WHAT THE TASK REQUIRES:
Below are some records. Return exactly the lines from the one containing "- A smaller" through the one containing "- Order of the", both included, and only those.

INFORMATION GIVEN:
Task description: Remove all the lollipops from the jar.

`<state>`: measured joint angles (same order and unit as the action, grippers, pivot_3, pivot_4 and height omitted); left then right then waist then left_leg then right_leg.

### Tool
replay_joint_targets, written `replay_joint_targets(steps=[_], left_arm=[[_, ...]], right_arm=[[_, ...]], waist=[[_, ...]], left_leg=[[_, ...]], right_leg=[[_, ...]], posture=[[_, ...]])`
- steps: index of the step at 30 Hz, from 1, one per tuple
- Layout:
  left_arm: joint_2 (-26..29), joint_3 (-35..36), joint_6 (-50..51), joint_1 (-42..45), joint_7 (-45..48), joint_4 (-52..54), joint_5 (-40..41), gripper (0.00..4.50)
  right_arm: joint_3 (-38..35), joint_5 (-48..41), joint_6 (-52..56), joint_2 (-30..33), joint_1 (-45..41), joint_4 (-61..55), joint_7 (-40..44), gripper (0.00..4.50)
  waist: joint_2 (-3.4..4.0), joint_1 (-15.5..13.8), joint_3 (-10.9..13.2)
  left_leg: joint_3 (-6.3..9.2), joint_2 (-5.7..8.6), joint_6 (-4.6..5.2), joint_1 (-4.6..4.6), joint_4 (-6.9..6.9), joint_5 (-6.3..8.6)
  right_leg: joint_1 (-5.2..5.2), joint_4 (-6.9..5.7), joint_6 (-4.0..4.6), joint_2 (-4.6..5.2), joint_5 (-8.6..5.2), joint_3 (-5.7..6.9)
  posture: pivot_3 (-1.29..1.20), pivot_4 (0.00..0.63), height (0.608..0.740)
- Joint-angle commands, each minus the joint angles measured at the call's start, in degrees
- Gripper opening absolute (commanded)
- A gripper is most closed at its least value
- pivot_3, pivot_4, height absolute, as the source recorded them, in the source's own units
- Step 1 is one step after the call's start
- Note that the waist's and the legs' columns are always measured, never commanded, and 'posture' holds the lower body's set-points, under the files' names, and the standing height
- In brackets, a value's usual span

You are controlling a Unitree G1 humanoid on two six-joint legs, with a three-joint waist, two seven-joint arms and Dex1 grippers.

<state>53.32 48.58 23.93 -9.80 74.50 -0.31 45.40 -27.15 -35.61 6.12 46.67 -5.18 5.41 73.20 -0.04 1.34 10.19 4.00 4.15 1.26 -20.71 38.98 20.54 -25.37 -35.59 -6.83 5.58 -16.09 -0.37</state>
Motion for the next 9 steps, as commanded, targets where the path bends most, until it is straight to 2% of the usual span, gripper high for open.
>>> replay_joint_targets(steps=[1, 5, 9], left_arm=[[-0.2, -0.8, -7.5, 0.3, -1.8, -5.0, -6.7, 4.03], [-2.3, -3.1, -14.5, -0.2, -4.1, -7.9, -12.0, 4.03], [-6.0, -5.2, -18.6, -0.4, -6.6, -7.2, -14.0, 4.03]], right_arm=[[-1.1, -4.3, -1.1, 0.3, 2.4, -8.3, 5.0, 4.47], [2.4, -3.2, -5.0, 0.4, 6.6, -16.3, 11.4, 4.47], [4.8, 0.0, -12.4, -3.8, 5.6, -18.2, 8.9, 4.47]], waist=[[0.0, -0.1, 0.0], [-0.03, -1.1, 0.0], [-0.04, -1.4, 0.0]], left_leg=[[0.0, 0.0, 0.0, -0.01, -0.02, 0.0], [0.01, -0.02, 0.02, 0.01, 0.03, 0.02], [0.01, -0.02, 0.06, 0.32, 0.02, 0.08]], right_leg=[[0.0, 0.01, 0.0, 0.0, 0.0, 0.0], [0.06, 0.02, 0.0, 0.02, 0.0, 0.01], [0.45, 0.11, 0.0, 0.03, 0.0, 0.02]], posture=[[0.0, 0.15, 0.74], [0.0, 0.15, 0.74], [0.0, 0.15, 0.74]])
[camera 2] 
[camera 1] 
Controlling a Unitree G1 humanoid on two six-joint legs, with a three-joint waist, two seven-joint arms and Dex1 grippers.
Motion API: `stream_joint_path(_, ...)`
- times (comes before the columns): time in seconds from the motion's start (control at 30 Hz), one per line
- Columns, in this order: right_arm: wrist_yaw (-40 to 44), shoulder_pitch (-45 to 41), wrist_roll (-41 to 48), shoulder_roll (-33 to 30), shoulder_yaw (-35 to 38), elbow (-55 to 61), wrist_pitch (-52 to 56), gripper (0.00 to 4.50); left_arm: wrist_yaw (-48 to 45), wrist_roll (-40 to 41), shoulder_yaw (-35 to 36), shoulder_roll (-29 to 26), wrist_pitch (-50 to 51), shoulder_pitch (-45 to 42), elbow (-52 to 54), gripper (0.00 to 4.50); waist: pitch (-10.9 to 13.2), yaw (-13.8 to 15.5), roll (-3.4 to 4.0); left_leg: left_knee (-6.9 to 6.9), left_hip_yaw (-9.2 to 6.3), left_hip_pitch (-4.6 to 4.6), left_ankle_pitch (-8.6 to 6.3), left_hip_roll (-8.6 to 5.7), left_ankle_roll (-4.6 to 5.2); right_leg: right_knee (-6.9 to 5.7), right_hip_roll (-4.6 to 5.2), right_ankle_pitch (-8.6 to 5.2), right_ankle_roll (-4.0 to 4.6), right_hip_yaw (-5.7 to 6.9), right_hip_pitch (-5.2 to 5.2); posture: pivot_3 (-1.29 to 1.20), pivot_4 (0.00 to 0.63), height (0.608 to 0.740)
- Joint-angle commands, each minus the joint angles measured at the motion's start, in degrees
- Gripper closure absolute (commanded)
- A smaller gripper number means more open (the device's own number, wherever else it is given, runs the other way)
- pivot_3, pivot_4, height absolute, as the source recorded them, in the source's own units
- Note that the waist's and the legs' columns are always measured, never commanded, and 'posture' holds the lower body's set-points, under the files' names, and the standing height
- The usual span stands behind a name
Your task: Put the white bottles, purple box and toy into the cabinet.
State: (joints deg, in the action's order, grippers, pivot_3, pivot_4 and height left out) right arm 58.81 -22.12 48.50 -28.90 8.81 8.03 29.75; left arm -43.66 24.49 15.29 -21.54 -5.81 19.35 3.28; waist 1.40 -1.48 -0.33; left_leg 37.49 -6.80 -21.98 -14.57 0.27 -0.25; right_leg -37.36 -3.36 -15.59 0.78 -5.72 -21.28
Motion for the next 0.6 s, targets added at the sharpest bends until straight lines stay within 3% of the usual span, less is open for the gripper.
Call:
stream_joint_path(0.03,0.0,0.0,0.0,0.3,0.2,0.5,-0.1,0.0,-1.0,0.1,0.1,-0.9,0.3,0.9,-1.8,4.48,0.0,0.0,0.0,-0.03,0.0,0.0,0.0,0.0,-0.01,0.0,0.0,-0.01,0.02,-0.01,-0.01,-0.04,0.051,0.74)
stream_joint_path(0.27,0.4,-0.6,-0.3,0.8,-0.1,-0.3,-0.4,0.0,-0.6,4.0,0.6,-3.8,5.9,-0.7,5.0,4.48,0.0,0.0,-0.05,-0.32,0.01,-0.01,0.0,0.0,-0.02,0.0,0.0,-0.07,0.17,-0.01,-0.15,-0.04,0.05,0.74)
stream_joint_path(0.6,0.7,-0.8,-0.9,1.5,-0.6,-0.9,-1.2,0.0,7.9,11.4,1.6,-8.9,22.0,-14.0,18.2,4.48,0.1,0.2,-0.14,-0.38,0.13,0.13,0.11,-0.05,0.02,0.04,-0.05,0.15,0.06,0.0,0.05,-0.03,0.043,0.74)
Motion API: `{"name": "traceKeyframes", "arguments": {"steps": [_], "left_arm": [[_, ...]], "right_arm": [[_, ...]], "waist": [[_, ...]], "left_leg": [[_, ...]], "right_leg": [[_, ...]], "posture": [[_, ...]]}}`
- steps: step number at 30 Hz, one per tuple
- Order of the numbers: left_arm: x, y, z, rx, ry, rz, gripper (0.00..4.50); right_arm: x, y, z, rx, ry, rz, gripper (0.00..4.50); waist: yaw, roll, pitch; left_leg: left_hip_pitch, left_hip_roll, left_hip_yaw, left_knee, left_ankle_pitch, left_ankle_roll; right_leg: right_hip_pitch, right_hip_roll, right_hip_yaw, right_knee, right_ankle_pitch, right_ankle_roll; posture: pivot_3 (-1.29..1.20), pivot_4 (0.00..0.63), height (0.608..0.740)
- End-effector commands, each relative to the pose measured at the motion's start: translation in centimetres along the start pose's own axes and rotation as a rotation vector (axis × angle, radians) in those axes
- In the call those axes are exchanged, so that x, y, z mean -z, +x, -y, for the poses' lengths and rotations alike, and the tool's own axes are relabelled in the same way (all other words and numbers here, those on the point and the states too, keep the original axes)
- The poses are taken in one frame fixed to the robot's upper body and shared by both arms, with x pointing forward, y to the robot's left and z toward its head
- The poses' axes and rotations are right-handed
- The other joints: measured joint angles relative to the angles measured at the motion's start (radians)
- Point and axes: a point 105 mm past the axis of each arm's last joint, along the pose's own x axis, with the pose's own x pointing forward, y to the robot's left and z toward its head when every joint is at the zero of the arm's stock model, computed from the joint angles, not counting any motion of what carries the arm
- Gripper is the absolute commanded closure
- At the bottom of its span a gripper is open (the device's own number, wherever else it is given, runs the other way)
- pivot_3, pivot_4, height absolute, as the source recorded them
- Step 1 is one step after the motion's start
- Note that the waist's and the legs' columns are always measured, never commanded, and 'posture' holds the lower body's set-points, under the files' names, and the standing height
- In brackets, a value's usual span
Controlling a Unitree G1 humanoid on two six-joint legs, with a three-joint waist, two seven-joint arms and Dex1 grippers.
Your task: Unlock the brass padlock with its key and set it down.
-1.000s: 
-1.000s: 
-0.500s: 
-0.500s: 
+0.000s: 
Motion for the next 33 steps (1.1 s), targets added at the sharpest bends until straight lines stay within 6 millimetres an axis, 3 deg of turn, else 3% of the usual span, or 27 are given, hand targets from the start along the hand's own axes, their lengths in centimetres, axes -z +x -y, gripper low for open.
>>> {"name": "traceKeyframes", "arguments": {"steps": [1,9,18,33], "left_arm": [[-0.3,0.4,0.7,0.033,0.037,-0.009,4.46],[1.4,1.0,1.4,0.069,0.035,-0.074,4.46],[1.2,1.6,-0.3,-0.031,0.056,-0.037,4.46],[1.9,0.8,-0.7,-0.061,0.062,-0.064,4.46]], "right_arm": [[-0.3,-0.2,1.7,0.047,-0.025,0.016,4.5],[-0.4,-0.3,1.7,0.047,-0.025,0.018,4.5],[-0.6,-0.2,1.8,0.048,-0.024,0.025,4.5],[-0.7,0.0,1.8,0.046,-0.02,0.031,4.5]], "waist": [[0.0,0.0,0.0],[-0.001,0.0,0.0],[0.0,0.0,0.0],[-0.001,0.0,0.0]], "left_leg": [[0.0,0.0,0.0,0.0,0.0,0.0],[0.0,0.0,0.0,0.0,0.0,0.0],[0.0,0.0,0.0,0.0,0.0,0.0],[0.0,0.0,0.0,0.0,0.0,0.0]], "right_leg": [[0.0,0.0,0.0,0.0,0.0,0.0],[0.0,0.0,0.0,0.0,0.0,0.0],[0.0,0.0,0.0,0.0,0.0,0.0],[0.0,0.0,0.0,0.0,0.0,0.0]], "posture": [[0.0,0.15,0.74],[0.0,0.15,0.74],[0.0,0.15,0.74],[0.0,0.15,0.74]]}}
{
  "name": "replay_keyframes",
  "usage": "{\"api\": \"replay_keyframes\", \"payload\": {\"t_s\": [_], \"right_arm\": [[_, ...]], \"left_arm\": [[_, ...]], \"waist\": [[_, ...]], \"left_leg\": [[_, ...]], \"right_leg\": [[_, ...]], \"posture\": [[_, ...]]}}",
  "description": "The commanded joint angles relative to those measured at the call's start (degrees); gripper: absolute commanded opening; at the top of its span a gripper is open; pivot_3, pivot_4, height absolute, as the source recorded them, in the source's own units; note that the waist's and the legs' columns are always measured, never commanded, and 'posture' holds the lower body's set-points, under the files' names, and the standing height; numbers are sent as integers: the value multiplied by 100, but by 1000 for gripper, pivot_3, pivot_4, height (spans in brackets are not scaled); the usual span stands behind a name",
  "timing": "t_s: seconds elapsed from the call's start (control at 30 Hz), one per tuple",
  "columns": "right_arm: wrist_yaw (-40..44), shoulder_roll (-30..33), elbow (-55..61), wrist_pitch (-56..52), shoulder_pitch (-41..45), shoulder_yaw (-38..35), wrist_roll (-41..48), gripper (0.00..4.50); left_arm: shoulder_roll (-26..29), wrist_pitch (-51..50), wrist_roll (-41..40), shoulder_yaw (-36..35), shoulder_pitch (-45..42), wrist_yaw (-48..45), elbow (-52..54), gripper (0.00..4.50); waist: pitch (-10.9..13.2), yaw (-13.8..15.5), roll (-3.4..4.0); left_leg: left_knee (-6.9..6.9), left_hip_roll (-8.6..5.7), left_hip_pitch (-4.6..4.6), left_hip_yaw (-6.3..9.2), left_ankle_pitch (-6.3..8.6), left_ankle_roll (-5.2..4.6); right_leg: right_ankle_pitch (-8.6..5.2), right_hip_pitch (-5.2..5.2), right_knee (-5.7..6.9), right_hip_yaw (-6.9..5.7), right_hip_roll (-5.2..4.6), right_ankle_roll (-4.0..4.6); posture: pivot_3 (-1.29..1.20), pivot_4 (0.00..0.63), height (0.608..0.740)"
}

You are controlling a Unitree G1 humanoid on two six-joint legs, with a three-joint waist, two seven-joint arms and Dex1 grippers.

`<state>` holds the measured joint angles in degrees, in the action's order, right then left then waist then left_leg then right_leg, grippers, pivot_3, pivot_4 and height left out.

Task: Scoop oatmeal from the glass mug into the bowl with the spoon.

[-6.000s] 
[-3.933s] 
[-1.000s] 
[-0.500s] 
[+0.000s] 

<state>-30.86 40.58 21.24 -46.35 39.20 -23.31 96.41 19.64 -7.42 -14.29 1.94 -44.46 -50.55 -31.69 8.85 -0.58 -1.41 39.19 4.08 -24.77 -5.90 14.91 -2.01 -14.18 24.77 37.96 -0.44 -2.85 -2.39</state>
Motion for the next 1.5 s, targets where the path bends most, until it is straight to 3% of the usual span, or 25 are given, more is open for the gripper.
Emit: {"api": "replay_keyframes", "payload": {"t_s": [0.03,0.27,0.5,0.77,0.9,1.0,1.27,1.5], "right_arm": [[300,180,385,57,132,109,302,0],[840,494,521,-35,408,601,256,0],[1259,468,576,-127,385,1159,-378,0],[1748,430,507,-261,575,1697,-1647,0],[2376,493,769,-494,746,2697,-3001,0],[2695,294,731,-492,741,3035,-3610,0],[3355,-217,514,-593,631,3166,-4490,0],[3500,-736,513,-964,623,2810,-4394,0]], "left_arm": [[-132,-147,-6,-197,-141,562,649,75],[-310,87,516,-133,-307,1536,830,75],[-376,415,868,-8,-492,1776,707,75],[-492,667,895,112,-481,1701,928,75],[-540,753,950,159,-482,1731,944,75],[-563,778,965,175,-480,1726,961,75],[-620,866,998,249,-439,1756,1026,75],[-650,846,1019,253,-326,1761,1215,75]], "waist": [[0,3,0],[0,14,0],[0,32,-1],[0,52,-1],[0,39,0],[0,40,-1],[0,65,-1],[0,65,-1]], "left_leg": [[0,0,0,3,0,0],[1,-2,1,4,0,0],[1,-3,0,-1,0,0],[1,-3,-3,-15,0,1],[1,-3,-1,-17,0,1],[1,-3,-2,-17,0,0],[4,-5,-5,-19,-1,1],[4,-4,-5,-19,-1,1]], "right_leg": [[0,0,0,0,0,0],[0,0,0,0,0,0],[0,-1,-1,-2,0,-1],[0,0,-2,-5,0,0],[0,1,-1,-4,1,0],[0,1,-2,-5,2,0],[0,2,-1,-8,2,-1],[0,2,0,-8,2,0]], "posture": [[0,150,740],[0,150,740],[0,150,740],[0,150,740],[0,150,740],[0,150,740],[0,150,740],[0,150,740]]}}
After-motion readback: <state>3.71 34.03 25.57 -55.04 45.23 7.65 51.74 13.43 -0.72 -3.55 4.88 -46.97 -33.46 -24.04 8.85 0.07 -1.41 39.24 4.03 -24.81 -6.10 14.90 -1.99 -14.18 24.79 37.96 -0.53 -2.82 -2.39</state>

WRITTEN RESPONSE:
- A smaller gripper number means more open (the device's own number, wherever else it is given, runs the other way)
- pivot_3, pivot_4, height absolute, as the source recorded them, in the source's own units
- Note that the waist's and the legs' columns are always measured, never commanded, and 'posture' holds the lower body's set-points, under the files' names, and the standing height
- The usual span stands behind a name
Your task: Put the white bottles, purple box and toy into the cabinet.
State: (joints deg, in the action's order, grippers, pivot_3, pivot_4 and height left out) right arm 58.81 -22.12 48.50 -28.90 8.81 8.03 29.75; left arm -43.66 24.49 15.29 -21.54 -5.81 19.35 3.28; waist 1.40 -1.48 -0.33; left_leg 37.49 -6.80 -21.98 -14.57 0.27 -0.25; right_leg -37.36 -3.36 -15.59 0.78 -5.72 -21.28
Motion for the next 0.6 s, targets added at the sharpest bends until straight lines stay within 3% of the usual span, less is open for the gripper.
Call:
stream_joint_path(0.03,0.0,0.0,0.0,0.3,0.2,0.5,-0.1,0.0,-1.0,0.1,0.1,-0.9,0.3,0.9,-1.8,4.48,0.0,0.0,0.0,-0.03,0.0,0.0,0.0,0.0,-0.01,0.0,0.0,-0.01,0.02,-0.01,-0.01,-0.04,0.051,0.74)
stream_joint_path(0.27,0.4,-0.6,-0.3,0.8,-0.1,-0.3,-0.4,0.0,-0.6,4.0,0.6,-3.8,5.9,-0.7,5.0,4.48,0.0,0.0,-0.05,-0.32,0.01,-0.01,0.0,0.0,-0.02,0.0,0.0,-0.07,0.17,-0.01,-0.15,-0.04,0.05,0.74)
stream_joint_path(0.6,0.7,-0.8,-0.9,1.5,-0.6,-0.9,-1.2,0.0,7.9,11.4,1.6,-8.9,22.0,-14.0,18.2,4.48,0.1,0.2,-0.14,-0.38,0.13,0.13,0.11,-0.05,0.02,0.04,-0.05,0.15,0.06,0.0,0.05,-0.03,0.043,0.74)
Motion API: `{"name": "traceKeyframes", "arguments": {"steps": [_], "left_arm": [[_, ...]], "right_arm": [[_, ...]], "waist": [[_, ...]], "left_leg": [[_, ...]], "right_leg": [[_, ...]], "posture": [[_, ...]]}}`
- steps: step number at 30 Hz, one per tuple
- Order of the numbers: left_arm: x, y, z, rx, ry, rz, gripper (0.00..4.50); right_arm: x, y, z, rx, ry, rz, gripper (0.00..4.50); waist: yaw, roll, pitch; left_leg: left_hip_pitch, left_hip_roll, left_hip_yaw, left_knee, left_ankle_pitch, left_ankle_roll; right_leg: right_hip_pitch, right_hip_roll, right_hip_yaw, right_knee, right_ankle_pitch, right_ankle_roll; posture: pivot_3 (-1.29..1.20), pivot_4 (0.00..0.63), height (0.608..0.740)

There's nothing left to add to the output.